Une mineure âgée de 14 ans a comparu jeudi devant le tribunal de la jeunesse de Charleroi à la suite du suicide de Maëlle, 14 ans également.

L’adolescente, scolarisée à l’école Saint-Joseph Notre-Dame de Jumet (Charleroi) avait mis fin à ses jours le 31 janvier 2020 à la suite de faits de harcèlement scolaire et de la diffusion sur les réseaux sociaux, dont Snapchat, d’images et de vidéos à caractère sexuel où elle apparaissait.

Rapidement, un dossier avait été ouvert par le parquet de Charleroi pour déterminer les causes exactes du suicide de l’adolescente.

Trois jeunes mineurs, dont le principal suspect âgé de 16 ans qui avait reconnu être à l’origine de la diffusion d’une vidéo qui montrait la jeune victime nue "pour se venger", sont poursuivis devant le tribunal de la jeunesse.

Trois audiences séparées

Ils comparaissent séparément devant la justice. Et toujours à huis clos.

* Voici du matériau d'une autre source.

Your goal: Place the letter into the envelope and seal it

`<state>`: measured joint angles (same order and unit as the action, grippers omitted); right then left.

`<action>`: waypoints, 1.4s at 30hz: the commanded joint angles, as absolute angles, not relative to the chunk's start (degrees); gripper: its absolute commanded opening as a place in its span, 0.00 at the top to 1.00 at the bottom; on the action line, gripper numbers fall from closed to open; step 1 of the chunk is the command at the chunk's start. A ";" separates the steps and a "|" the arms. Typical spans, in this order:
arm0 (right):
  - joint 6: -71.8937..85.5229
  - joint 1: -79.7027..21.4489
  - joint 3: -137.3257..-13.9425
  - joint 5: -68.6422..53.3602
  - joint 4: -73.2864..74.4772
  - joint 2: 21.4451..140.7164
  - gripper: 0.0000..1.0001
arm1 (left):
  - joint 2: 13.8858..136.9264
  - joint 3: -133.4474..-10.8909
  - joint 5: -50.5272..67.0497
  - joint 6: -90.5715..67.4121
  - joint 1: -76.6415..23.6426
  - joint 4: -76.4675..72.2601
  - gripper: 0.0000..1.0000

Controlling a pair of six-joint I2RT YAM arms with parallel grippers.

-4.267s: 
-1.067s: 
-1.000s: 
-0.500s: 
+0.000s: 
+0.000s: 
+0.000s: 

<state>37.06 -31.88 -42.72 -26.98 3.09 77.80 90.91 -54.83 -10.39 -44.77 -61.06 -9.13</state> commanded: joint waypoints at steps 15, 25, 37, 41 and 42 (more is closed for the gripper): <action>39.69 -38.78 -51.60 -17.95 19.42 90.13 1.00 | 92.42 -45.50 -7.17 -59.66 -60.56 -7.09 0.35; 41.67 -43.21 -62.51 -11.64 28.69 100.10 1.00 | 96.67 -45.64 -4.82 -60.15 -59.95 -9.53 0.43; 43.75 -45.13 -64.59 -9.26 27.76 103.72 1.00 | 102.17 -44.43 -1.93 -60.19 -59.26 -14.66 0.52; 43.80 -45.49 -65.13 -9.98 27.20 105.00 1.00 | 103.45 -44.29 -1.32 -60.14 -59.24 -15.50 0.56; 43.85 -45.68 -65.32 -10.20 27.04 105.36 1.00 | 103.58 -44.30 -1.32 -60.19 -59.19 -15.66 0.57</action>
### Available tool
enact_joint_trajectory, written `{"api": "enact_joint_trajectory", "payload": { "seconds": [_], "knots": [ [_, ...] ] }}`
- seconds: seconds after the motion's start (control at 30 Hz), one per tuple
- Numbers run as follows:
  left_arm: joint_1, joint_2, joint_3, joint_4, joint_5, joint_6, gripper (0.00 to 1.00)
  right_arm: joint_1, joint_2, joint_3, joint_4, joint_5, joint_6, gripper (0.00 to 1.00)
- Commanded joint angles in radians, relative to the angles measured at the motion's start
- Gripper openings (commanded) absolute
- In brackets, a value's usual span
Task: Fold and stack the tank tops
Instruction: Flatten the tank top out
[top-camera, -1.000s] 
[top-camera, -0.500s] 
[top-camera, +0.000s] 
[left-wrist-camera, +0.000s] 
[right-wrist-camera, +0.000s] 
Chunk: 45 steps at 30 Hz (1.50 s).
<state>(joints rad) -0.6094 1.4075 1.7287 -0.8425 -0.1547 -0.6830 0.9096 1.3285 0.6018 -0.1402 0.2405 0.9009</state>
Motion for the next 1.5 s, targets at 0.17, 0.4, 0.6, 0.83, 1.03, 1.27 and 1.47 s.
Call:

Une première mineure de 14 ans a comparu jeudi pour divulgation et diffusion de vidéos à caractère pédopornographique. L‘audience a duré deux heures.

"Ce fut une très longue audience pénible où chacun a eu l’occasion de s’exprimer et de donner son point de vue", a indiqué Me Pierre Huet, avocat du père de la jeune Maëlle et partie civile. "C’est un soulagement, mais aussi une grande tristesse pour lui. Il y a notamment des choses qu’on ne veut pas voir, mais qu’il faut bien voir dans les dossiers, dont notamment une vidéo testament de Maëlle dans laquelle elle explique la raison pour laquelle la vie est devenue totalement impossible. Elle demande d’ailleurs de partager cette vidéo. Durant un an, elle avait été victime de harcèlement au sein de deux établissements scolaires différents", a-t-il ajouté.

L’école aussi partie civile

La mineure qui comparaissait était représentée par Me Aurélie Henin. "L’audience a été compliquée pour ma cliente. On verra la sanction ou la mesure qui sera prononcée dans un mois. Mais évidemment, elle est éprouvée et c’est très difficile pour elle d’être confrontée à la justice. Ce que l’on espère c’est que des faits similaires ne se reproduisent plus", dit l’avocate.

Le jugement sera prononcé le 18 mars.

L’école Saint-Joseph Notre-Dame de Jumet, où était scolarisée Maëlle avant son suicide, est aussi partie civile. L’établissement n’a pas souhaité faire de commentaire. Le second mineur poursuivi devant le tribunal de la jeunesse de Charleroi comparaîtra le 2 avril.